Apple beats a falling market is the easy story. The better one is why the market is falling, and why the same force dragging everyone down is lifting Apple.
The shortage is not about demand
People didn’t stop wanting PCs. The memory is going elsewhere. Samsung, SK Hynix, and Micron control over 93 percent of DRAM production, and they have shifted capacity to high-bandwidth memory, the kind stacked onto Nvidia and AMD‘s AI chips. A gigabyte of it eats about three times the wafer capacity of the DRAM in a laptop. With Microsoft, Google, Meta, and Amazon spending an estimated $725 billion on data centers this year, the memory makers followed the money.
Consumer memory got squeezed. LPDDR5X, used in thin laptops, jumped 89 percent in a single quarter. DDR4 rose about half.
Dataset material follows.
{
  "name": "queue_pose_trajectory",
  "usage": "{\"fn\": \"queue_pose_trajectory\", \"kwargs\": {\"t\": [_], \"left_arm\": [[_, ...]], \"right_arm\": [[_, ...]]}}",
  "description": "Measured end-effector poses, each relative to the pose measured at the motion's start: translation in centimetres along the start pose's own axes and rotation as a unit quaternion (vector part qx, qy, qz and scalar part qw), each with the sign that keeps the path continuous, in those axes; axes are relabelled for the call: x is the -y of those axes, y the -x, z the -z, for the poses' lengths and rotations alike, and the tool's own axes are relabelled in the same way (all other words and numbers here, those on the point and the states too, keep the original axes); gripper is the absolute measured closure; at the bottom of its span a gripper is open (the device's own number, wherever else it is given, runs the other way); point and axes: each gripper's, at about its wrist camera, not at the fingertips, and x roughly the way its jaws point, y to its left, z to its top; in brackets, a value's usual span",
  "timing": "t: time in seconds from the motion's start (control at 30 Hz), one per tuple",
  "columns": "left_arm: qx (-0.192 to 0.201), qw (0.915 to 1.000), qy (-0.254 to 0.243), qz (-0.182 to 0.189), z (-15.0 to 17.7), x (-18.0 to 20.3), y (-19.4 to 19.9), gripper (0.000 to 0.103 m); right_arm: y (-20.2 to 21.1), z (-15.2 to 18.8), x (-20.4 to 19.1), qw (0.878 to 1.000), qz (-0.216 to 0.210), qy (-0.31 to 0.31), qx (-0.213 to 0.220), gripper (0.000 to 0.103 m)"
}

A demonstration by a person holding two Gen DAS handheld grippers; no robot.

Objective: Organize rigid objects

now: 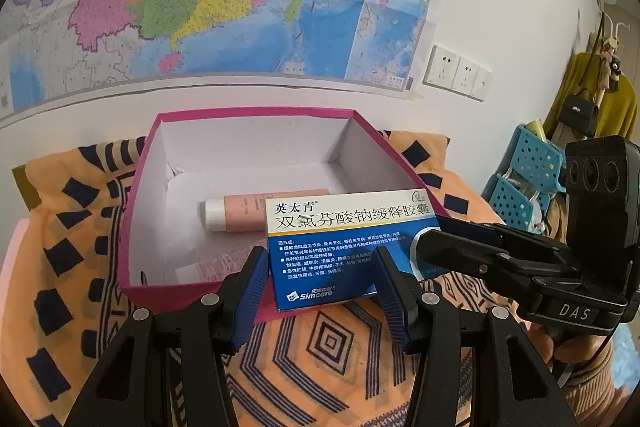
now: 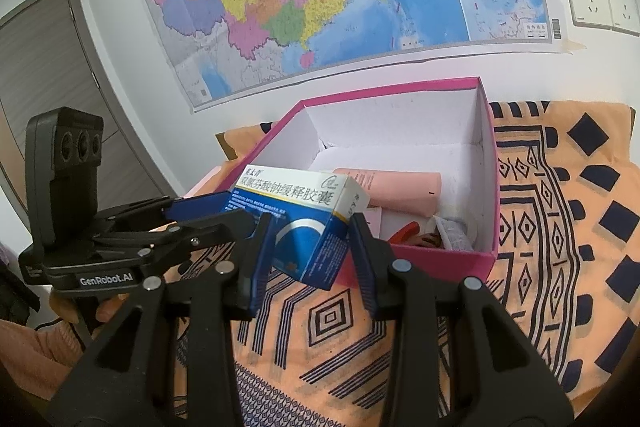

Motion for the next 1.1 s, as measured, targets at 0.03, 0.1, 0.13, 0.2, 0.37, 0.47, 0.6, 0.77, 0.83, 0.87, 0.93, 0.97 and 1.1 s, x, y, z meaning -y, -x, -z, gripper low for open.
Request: {"fn": "queue_pose_trajectory", "kwargs": {"t": [0.03,0.1,0.13,0.2,0.37,0.47,0.6,0.77,0.83,0.87,0.93,0.97,1.1], "left_arm": [[0.0,1.0,0.0,0.0,-0.1,0.0,0.0,0.05],[0.001,1.0,0.0,0.001,-0.1,0.0,-0.1,0.05],[0.001,1.0,0.0,0.001,-0.2,-0.1,-0.1,0.05],[0.001,1.0,0.001,0.002,-0.2,-0.1,-0.2,0.05],[0.002,1.0,-0.002,0.0,-0.6,-0.1,-0.3,0.05],[0.005,1.0,-0.004,0.0,-0.9,-0.1,-0.3,0.05],[0.007,1.0,-0.007,0.0,-1.1,0.0,-0.4,0.05],[0.007,0.9999,-0.007,-0.002,-1.4,0.0,-0.6,0.05],[0.006,1.0,-0.007,-0.002,-1.5,-0.1,-0.8,0.05],[0.006,1.0,-0.007,-0.002,-1.6,-0.1,-0.9,0.05],[0.005,1.0,-0.006,-0.002,-1.7,-0.2,-1.1,0.05],[0.004,1.0,-0.006,-0.002,-1.7,-0.2,-1.2,0.05],[0.0,1.0,0.0,0.004,-1.8,-0.4,-1.6,0.05]], "right_arm": [[0.0,-0.1,0.0,1.0,0.0,0.001,0.001,0.062],[0.0,-0.2,0.0,1.0,0.0,0.001,0.003,0.062],[0.0,-0.3,0.1,1.0,0.0,0.001,0.003,0.062],[-0.1,-0.4,0.2,1.0,0.001,0.001,0.003,0.062],[-0.3,-0.6,0.4,1.0,0.002,-0.001,0.003,0.062],[-0.5,-0.7,0.7,1.0,0.002,-0.004,0.003,0.062],[-0.7,-0.9,0.9,1.0,0.003,-0.006,0.002,0.062],[-1.0,-1.1,1.3,1.0,0.004,-0.01,0.0,0.062],[-1.2,-1.1,1.4,1.0,0.005,-0.011,0.0,0.062],[-1.3,-1.1,1.5,1.0,0.005,-0.012,0.0,0.062],[-1.5,-1.1,1.6,1.0,0.006,-0.013,-0.001,0.062],[-1.6,-1.2,1.7,1.0,0.006,-0.014,-0.001,0.062],[-2.0,-1.3,2.1,1.0,0.009,-0.018,-0.003,0.062]]}}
The AI boom is taxing every laptop that isn’t part of it.
Fewer units, more revenue
Shipments are down, but PC revenue is up, because vendors raised prices faster than demand fell. The industry is selling fewer machines for more money. A shrinking market usually signals trouble. This one prints cash for whoever can still get parts.
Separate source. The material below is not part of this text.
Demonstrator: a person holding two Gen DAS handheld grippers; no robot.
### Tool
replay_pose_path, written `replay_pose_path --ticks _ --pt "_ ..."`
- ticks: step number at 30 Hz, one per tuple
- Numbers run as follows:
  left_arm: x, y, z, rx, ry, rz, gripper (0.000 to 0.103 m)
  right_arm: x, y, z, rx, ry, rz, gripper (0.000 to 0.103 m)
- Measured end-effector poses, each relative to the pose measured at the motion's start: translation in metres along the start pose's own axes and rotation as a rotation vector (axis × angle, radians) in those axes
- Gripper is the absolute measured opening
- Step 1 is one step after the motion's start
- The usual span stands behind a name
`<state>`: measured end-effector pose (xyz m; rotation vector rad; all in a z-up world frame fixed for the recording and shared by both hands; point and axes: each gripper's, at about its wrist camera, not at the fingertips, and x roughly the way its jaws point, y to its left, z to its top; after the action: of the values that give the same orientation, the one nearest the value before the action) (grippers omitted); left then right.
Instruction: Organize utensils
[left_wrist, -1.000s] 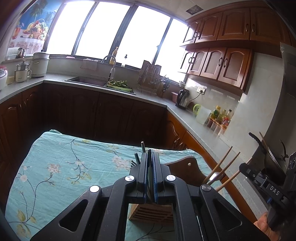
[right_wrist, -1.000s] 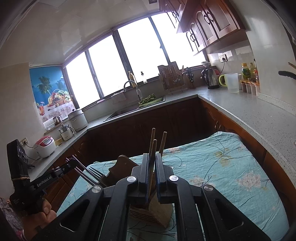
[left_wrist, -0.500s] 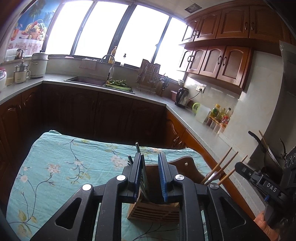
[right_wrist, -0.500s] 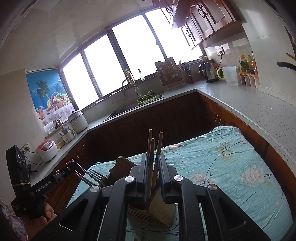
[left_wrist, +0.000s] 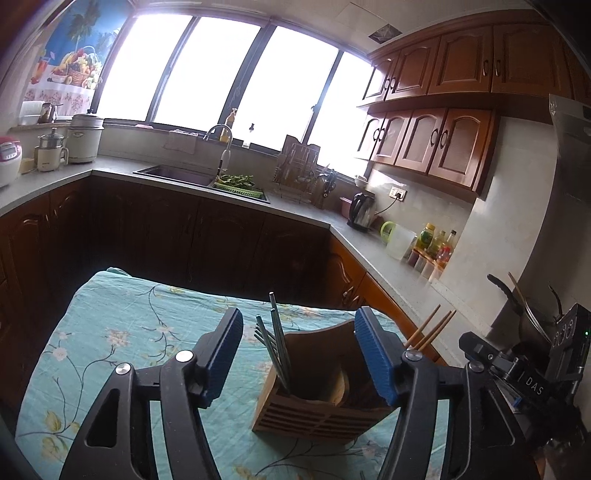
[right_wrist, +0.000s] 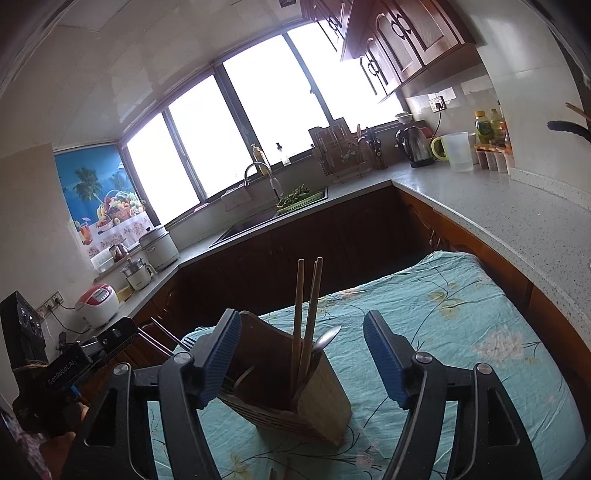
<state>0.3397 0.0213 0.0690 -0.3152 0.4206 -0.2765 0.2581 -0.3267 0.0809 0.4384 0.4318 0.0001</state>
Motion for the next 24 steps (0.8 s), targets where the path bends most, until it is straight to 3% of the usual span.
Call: replay_pose_path --ticks 7,16,24 --pt "-0.036 0.007 -0.019 -0.032 -0.016 0.046 0.085 -0.015 0.005 -0.013 -0.016 0.003 0.021 0.090" --pt "-0.072 0.011 -0.042 -0.106 0.026 0.084 0.090 -0.038 0.018 -0.037 -0.037 0.033 0.038 0.094" --pt "-0.100 0.002 -0.056 -0.093 0.088 0.117 0.093 -0.060 0.025 -0.063 -0.052 0.063 0.052 0.097"
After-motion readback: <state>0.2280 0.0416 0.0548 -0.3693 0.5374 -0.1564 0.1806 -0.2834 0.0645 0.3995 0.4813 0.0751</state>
That last part is the whole story.
Scale decides who wins
In a shortage, supply goes to the biggest buyers. IDC said so twice, through two executives: the largest vendors, with their buying power and supplier ties, are best placed to take share from smaller rivals. Apple ships iPhones, Macs, and servers by the hundreds of millions and buys memory at a scale no mid-size PC maker can match. Smaller brands get tighter supply, higher costs, thinner margins, and IDC expects some to be pushed out.
So the crisis isn’t hitting the industry evenly. It’s concentrating it. The MacBook Neo, Apple’s first sub-$700 laptop, gets credit for the quarter and earned it by reaching buyers Apple never had. But the real story is structural. When memory is scarce, size decides who eats.
IDC expects the rest of 2026 to be worse, with shipments possibly down 20 percent in Q4 and no relief before the end of 2027. A market that harsh rewards the few players big enough to outlast it. Apple is first in line.